Much of the rest of the book is in color, and is taken up by some starter fleet lists, some terrain building tips, and the requisite (for a minis game) pages showing off the minis themselves (which I like to call "figure porn..."). The latter portion of the book is a bit of a letdown. While the ships themselves are well painted and shown off to good regard in the fleet lists, the "in-action" photos leave a bit to be desired. Say what you will about GW games, but their figure porn pages are always excellent, with a high level of modeling not just in the figures, but the terrain itself. As the point to these games is to collect and game with the figures, I think a little more attention could be spent here.

I have yet to play the game, but there are already plans for it to go off later this week. I hope to post some reflections on the game at that time.

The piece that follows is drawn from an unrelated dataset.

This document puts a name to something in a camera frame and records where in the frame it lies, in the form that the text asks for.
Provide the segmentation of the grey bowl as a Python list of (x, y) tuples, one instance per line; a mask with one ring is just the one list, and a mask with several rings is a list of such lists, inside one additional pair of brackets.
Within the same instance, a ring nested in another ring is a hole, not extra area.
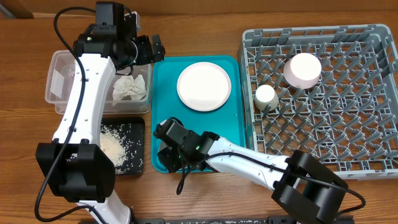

A note about pricing. If you're looking at a new minis game to get into, Noble Armada is fairly cheap as they come. The rulebook itself is only $30, and you can get fleet boxes (usually with a light carrier, 2 destroyers, 4 frigates, 2 galliots, 2 scout ships, and 8 fighters of 2 different types) for around the same price. Usually these boxed sets come in at around 1370-90 points, enough for a small to mid-sized game. A beginner could easily drop around $100 to $150 and never have to purchase anything else; that includes the rules, 2 fleet boxes, and around $60 of blisters to round out the fleet, making this a pretty inexpensive game to get a good variety of forces and minis for (you could just get the rules and a fleet box for $60, though, and have a decently rounded force for smaller games). Of course there is plenty of incentive to go beyond this (new ships, and any serious minis gamer will want to tweak his list from time to time -- or even overhaul it completely), but with the most vocal concerns about minis gaming being the entry costs, this isn't too bad at all...

1 comment:

  1. Are you going to be posting your thoughts on Noble Armada now that we have a few games under our belts?